• **What to do**
As the answer, set down the lines below from the one containing "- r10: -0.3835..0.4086" through the one containing "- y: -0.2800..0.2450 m", exactly and inclusively, and no others.

• **Records**
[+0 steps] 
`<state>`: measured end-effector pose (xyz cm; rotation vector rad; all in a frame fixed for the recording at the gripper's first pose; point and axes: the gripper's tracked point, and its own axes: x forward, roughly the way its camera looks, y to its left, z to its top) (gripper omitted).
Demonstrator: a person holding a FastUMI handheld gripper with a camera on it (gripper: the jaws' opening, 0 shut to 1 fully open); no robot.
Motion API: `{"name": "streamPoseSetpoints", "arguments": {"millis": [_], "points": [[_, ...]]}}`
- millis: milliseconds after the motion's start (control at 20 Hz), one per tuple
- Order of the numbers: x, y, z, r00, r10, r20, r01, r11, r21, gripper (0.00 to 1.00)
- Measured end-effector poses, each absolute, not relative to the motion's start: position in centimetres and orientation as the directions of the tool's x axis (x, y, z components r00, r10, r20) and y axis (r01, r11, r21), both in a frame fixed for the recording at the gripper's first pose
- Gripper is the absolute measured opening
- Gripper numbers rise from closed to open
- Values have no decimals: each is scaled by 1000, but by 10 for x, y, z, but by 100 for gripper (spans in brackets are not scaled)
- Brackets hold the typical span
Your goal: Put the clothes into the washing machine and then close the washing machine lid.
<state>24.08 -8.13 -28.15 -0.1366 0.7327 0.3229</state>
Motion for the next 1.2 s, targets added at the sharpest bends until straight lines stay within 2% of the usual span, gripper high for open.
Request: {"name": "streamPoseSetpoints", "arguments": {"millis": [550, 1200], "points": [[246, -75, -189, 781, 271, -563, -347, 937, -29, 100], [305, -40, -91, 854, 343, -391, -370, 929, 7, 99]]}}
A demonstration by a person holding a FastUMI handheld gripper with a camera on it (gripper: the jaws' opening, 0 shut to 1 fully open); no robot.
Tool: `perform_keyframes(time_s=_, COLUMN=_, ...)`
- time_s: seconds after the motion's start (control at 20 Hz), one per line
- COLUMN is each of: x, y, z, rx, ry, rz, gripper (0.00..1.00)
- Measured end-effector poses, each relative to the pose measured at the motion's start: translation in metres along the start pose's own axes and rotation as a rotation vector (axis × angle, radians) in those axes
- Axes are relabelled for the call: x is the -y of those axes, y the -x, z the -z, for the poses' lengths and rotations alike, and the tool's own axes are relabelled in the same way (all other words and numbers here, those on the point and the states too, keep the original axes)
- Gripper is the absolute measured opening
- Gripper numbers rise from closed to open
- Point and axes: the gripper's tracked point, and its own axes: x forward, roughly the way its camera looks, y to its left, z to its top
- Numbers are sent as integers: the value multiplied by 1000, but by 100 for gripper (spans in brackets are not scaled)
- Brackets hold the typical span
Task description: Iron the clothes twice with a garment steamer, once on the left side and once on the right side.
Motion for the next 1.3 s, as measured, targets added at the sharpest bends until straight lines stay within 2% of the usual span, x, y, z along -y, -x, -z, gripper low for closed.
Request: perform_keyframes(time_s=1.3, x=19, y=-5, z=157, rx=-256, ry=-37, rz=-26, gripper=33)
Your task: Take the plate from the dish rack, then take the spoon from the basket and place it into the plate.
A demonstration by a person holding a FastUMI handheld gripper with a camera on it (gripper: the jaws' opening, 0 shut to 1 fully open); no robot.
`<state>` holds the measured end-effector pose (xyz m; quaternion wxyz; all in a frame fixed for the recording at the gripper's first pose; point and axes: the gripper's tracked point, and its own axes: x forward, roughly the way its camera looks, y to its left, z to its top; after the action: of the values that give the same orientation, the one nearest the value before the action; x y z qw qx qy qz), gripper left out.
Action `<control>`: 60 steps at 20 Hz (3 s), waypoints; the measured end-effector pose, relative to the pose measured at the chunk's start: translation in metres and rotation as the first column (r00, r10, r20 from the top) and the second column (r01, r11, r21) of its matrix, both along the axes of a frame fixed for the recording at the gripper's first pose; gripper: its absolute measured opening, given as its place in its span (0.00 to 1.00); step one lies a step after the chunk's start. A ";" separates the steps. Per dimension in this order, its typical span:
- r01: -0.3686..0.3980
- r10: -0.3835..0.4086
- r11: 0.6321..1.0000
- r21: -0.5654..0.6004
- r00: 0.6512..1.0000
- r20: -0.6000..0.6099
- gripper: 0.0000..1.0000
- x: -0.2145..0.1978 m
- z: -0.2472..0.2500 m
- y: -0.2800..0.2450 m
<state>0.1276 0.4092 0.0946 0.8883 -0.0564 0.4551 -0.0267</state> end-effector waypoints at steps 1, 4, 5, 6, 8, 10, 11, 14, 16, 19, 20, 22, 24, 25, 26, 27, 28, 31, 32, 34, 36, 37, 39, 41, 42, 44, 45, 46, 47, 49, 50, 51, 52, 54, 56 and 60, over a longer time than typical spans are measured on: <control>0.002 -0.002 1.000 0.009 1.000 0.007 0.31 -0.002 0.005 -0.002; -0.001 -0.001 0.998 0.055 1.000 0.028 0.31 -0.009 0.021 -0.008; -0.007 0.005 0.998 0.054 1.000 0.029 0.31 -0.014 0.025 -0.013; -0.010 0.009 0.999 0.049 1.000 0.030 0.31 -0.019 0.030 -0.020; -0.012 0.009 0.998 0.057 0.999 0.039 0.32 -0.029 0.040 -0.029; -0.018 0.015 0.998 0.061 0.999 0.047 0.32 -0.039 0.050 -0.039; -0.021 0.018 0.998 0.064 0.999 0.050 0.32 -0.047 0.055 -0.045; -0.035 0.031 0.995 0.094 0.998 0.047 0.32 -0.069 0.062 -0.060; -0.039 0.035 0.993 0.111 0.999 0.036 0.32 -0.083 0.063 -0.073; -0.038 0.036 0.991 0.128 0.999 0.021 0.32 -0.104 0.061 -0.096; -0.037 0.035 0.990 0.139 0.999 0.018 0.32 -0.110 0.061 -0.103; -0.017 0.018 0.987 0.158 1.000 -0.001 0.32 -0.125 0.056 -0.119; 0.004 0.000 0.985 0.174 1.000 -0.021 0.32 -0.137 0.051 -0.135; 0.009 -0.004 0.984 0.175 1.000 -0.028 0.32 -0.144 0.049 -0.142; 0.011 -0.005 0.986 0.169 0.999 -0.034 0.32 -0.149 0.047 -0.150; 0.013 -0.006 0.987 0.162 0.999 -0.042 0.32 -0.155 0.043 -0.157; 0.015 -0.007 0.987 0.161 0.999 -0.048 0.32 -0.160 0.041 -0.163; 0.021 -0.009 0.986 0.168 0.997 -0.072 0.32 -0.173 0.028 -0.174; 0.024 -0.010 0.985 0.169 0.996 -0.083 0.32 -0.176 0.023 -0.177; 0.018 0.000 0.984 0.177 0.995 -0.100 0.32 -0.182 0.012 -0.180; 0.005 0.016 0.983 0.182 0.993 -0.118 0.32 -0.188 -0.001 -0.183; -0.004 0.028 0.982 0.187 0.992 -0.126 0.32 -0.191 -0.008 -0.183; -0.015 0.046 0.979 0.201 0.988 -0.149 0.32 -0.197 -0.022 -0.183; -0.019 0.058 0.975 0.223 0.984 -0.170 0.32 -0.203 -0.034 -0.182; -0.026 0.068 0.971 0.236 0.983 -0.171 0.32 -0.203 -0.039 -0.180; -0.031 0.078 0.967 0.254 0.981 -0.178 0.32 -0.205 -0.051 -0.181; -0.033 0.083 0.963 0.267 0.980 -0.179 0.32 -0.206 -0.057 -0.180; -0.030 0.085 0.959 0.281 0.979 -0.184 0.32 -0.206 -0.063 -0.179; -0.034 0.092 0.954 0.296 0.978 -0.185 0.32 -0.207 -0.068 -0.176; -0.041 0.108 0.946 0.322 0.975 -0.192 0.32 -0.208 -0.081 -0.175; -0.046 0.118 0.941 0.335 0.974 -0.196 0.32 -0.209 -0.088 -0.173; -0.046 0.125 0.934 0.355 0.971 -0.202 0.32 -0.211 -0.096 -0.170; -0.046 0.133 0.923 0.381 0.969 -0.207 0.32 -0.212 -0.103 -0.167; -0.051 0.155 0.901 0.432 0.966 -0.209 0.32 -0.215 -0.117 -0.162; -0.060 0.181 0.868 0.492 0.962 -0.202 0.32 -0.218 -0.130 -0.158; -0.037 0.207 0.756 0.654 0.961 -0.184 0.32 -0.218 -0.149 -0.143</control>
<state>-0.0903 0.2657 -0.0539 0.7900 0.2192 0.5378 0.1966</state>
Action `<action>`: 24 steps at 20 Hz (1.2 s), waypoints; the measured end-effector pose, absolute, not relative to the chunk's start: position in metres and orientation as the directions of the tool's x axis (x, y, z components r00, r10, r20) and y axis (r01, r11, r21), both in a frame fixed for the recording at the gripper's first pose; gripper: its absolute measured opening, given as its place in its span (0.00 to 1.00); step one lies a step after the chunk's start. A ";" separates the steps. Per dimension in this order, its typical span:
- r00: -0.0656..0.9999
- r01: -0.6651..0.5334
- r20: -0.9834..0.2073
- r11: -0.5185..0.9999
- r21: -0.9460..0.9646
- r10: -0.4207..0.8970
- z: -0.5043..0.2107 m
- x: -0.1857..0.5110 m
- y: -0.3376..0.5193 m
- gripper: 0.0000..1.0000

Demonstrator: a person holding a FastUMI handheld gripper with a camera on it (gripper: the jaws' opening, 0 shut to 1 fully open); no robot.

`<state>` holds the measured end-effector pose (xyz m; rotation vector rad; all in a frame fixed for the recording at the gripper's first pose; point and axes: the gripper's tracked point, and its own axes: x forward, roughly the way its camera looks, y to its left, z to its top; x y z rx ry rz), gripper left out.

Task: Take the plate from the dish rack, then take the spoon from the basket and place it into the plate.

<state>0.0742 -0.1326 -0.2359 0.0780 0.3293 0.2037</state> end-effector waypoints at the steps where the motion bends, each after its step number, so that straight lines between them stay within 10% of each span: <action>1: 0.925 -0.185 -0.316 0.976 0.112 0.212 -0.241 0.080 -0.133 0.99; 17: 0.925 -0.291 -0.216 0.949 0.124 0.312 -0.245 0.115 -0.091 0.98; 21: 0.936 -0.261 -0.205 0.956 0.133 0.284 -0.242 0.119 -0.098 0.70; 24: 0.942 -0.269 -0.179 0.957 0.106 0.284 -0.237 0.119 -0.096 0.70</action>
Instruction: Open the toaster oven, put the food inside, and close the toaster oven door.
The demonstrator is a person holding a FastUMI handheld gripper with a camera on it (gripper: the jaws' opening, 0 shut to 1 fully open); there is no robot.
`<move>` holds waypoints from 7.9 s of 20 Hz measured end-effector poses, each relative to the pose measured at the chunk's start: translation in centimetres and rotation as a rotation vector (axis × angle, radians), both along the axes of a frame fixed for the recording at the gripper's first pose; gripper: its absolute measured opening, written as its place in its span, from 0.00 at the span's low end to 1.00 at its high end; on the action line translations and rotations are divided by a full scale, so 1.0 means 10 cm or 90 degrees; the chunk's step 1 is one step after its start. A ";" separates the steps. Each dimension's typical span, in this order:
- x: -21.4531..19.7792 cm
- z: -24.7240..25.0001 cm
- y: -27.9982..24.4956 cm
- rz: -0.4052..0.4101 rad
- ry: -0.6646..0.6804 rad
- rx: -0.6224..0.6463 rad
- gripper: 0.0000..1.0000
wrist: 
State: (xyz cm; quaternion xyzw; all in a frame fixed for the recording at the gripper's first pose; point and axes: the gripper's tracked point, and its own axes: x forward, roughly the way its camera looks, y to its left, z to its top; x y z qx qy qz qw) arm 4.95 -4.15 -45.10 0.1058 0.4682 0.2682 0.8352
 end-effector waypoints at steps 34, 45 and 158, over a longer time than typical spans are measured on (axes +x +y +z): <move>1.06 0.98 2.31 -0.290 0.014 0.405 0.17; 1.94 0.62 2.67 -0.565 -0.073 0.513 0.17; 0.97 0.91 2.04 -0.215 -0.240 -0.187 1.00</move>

• **Expected answer**
- r10: -0.3835..0.4086
- r11: 0.6321..1.0000
- r21: -0.5654..0.6004
- r00: 0.6512..1.0000
- r20: -0.6000..0.6099
- gripper: 0.0000..1.0000
- x: -0.2145..0.1978 m
- z: -0.2472..0.2500 m
- y: -0.2800..0.2450 m

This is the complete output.